American artist (1893–1939)

Mary Lee Tate (1893–1939), was an American visual artist and teacher. She was known for her landscape and decorative paintings, which exhibited nationally. Tate was African American, and had also worked as an art teacher at local Black schools in Cincinnati, Ohio.

== Early life and education ==
Mary Lee Tate was born on September 16, 1893, in Maysville, Kentucky into an African American family, her parents were Anna (née Ramey) and Harry Tate. Some sources have her date of birth as 1890. Tate graduated from Walnut Hills High School.

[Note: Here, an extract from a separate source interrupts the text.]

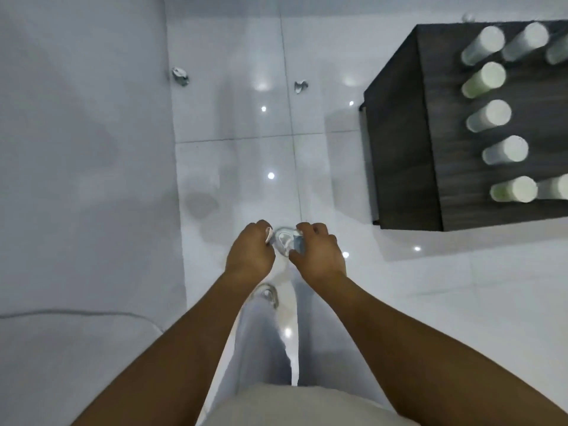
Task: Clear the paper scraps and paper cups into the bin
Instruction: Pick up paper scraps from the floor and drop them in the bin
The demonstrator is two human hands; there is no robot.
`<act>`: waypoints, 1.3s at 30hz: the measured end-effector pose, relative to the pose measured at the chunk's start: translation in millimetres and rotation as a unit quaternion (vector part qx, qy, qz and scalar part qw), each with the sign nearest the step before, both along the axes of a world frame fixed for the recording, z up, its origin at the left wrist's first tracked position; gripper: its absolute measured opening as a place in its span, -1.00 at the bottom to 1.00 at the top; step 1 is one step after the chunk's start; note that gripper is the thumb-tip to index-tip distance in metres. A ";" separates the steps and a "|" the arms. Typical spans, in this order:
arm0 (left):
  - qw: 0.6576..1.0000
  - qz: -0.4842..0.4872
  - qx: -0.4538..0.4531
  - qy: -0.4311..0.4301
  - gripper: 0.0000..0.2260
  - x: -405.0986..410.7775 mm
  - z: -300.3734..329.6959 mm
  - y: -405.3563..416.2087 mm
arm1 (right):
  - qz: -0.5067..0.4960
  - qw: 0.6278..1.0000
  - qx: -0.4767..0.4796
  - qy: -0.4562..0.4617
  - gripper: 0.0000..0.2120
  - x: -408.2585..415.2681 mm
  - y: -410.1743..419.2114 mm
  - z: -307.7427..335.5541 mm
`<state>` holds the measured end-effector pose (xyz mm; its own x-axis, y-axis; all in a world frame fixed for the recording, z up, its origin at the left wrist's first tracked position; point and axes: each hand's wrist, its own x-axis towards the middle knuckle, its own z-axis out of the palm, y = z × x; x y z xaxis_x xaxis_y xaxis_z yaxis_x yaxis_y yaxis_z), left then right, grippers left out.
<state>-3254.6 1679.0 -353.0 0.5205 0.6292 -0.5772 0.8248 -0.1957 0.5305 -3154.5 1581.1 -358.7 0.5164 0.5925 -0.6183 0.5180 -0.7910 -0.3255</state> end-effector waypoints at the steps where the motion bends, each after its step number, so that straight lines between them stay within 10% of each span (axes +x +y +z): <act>1: 1.000 -0.028 0.004 -0.004 -0.83 0.8 14.0 -9.4 | -0.025 1.000 0.001 -0.001 -0.51 -2.2 -15.1 14.8; 17: 0.946 -0.322 0.047 -0.008 -0.88 91.6 153.0 -189.7 | -0.370 0.928 0.046 -0.007 -0.55 8.0 -284.4 152.4; 39: 0.786 -0.616 0.034 -0.032 -0.80 361.7 177.3 -708.4 | -0.673 0.732 0.089 -0.058 -0.52 157.3 -773.9 183.5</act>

She attended the University of Cincinnati, and graduated with a BA degree in 1911; she continued her studies at the Cincinnati Art Academy (now Art Academy of Cincinnati), and at the University of Chicago. The entire family moved to Cincinnati, Ohio by 1920.

== Career ==
After graduation in 1911, Tate worked as a public school art teacher at the Fredrick Douglass School (formerly the Douglas School for Negro Children) in Cincinnati. She and another teacher at the Douglas School were sued by a student in 1918, for allegations of a physical assault. In the 1930s, Tate taught art classes at the Harriet Beecher Stowe Junior High School (also known as the Harriet Beecher Stowe School, or the Stowe School) in Cincinnati.

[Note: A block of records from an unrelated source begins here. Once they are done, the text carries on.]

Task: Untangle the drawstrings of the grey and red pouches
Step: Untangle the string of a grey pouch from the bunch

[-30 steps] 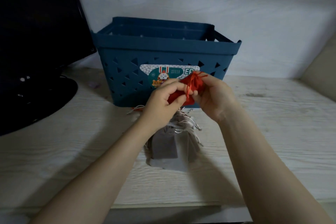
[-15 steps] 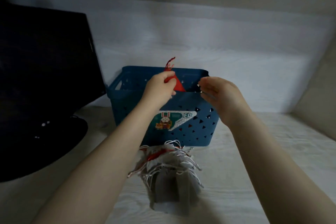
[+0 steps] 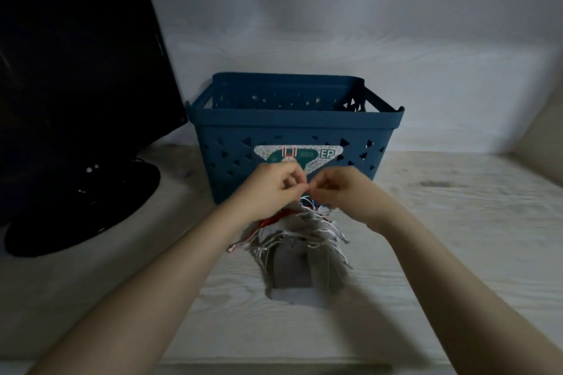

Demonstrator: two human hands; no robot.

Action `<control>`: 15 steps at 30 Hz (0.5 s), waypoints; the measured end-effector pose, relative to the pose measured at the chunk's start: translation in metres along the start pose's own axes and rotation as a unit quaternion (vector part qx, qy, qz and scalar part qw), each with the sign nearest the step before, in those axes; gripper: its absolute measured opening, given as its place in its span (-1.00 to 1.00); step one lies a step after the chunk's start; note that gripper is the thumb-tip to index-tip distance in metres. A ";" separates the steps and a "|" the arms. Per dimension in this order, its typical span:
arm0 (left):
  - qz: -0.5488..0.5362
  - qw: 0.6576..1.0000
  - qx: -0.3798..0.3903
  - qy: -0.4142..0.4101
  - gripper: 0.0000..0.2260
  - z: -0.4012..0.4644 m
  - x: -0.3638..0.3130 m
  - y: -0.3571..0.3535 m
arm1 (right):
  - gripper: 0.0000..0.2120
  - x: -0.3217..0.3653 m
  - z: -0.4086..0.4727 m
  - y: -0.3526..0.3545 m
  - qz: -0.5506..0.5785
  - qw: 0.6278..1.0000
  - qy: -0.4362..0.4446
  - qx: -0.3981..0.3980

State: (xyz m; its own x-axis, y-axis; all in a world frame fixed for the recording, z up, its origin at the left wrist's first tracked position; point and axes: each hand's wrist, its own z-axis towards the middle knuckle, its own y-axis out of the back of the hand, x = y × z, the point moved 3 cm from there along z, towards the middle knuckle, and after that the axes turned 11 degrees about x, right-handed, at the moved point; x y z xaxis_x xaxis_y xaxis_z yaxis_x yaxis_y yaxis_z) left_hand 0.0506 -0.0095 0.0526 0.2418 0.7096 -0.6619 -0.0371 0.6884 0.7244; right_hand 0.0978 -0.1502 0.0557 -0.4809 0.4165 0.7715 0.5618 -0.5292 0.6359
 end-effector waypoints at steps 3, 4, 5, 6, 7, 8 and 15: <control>0.085 0.993 0.069 0.034 -0.88 -0.014 0.019 -0.014 | -0.92 -0.010 -0.008 -0.019 -0.079 0.996 0.015 0.040; 0.101 0.991 0.083 0.038 -0.86 -0.017 0.023 -0.019 | -0.93 -0.011 -0.010 -0.025 -0.095 0.994 0.021 0.044; 0.097 0.990 0.093 0.048 -0.85 -0.021 0.027 -0.024 | -0.95 -0.013 -0.013 -0.030 -0.107 0.993 0.021 0.045; 0.085 0.990 0.099 0.057 -0.86 -0.025 0.031 -0.027 | -0.98 -0.015 -0.015 -0.035 -0.123 0.991 0.021 0.039; 0.067 0.991 0.101 0.064 -0.86 -0.028 0.035 -0.029 | -0.98 -0.016 -0.017 -0.040 -0.146 0.989 0.024 0.027; 0.042 0.991 0.104 0.069 -0.85 -0.032 0.036 -0.031 | -0.95 -0.018 -0.020 -0.044 -0.170 0.985 0.030 0.020; 0.076 0.990 0.111 0.048 -0.84 -0.040 0.039 -0.028 | -0.82 -0.034 -0.024 -0.052 -0.203 0.977 0.069 -0.001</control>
State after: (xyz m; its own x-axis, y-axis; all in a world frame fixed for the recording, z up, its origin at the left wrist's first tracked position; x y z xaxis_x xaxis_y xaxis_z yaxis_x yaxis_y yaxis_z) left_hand 0.0227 0.0051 -0.0013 0.1557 0.8209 -0.5494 0.1508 0.5299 0.8345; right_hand 0.0684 -0.1548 -0.0044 -0.7508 0.4880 0.4452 0.3047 -0.3421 0.8889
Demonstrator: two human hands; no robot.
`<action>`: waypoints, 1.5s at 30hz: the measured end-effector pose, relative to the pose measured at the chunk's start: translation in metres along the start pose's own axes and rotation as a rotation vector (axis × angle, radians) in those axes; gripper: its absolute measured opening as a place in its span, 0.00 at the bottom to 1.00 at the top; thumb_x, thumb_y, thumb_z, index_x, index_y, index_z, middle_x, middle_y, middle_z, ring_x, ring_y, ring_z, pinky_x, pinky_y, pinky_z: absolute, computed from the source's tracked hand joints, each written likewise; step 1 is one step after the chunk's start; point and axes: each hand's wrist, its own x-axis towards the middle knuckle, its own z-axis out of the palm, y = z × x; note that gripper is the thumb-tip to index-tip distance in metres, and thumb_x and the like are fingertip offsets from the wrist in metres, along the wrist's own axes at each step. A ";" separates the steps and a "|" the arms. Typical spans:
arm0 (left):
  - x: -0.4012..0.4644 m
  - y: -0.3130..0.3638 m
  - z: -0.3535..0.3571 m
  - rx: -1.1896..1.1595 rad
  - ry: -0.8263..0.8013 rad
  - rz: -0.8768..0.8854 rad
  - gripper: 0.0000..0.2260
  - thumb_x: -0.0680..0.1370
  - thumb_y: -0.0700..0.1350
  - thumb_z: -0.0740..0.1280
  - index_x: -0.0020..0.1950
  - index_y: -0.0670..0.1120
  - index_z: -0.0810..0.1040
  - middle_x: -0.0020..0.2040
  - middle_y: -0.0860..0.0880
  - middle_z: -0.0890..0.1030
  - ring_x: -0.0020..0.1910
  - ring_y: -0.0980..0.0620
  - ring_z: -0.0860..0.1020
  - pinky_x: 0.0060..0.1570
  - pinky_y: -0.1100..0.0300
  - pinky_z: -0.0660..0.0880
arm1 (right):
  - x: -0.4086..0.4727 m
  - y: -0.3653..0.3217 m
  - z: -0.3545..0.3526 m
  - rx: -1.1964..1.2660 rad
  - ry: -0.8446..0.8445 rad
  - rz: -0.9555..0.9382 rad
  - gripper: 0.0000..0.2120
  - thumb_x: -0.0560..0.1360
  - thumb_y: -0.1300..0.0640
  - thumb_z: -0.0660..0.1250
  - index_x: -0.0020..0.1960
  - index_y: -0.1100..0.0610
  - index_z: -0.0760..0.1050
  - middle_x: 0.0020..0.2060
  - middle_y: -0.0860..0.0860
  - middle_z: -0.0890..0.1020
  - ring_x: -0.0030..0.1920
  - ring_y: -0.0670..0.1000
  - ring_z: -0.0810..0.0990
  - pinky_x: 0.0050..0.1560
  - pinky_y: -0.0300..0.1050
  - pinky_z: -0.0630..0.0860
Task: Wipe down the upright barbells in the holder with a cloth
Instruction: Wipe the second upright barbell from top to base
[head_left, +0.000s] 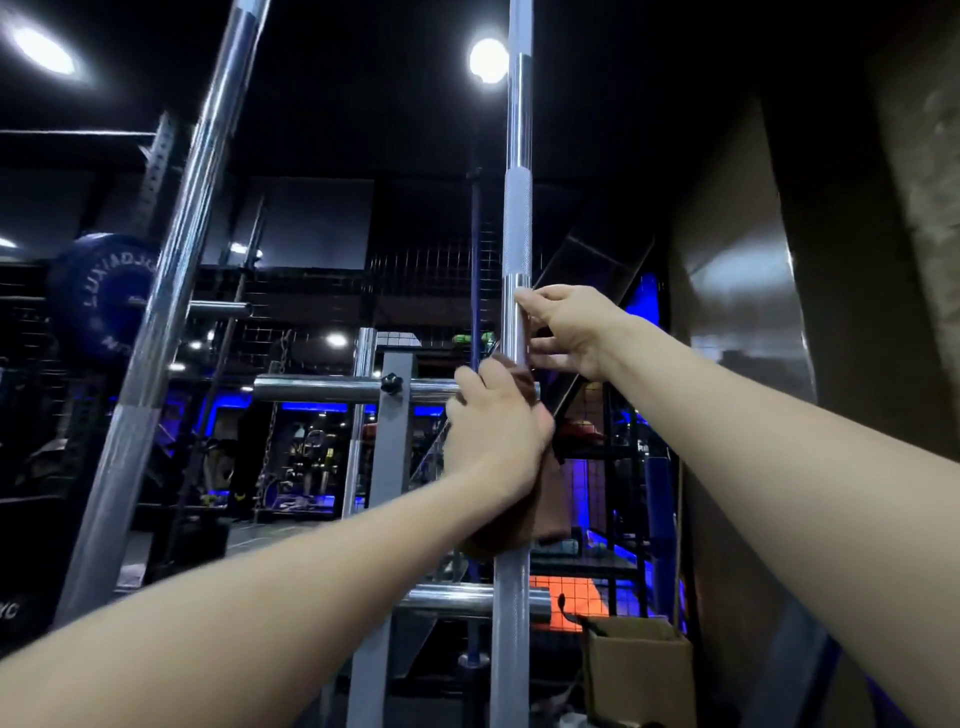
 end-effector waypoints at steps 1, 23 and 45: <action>-0.014 -0.005 0.003 0.019 -0.029 0.000 0.21 0.78 0.51 0.60 0.64 0.39 0.60 0.63 0.40 0.64 0.62 0.37 0.68 0.55 0.46 0.70 | -0.001 0.001 0.001 0.015 0.016 0.005 0.08 0.79 0.50 0.65 0.44 0.54 0.75 0.37 0.49 0.77 0.36 0.50 0.77 0.30 0.39 0.76; -0.007 -0.023 0.004 -0.011 -0.082 0.067 0.20 0.80 0.54 0.57 0.63 0.40 0.61 0.61 0.41 0.66 0.57 0.37 0.72 0.52 0.46 0.70 | -0.023 0.014 0.007 0.106 0.099 -0.001 0.04 0.76 0.62 0.69 0.48 0.55 0.75 0.37 0.50 0.80 0.35 0.46 0.79 0.40 0.39 0.79; -0.023 -0.027 0.019 -0.121 0.027 0.010 0.21 0.81 0.57 0.54 0.63 0.41 0.63 0.60 0.40 0.68 0.56 0.36 0.73 0.50 0.45 0.72 | -0.044 0.047 0.019 0.039 0.133 -0.043 0.01 0.78 0.60 0.66 0.48 0.55 0.75 0.40 0.51 0.76 0.40 0.50 0.79 0.39 0.45 0.80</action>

Tate exhibited her artwork at the New York Public Library, in 1921; with the Harmon Foundation, between 1928 and 1931; and with the Smithsonian Institution, in 1930. Her notable works include Summer; Twilight; A Mountain Trail; In the Canyon; and Morning Mist.

== Death and legacy ==
She died in Cincinnati on July 15, 1939, in a car accident. The driver that hit Tate's car was convicted after the incident of second degree manslaughter, and by May 1940, the driver was on probation.

She has work that is part of the Thomas J. Watson Library, the main research library of the Metropolitan Museum of Art. Her profile was included in the books Negro Artists: an Illustrated Review of their Achievements, by the Harmon Foundation (1991 reprint edition); and Afro-American Artists. A Bio-bibliographical Directory (1973), authored and edited by Theresa Dickson Cederholm.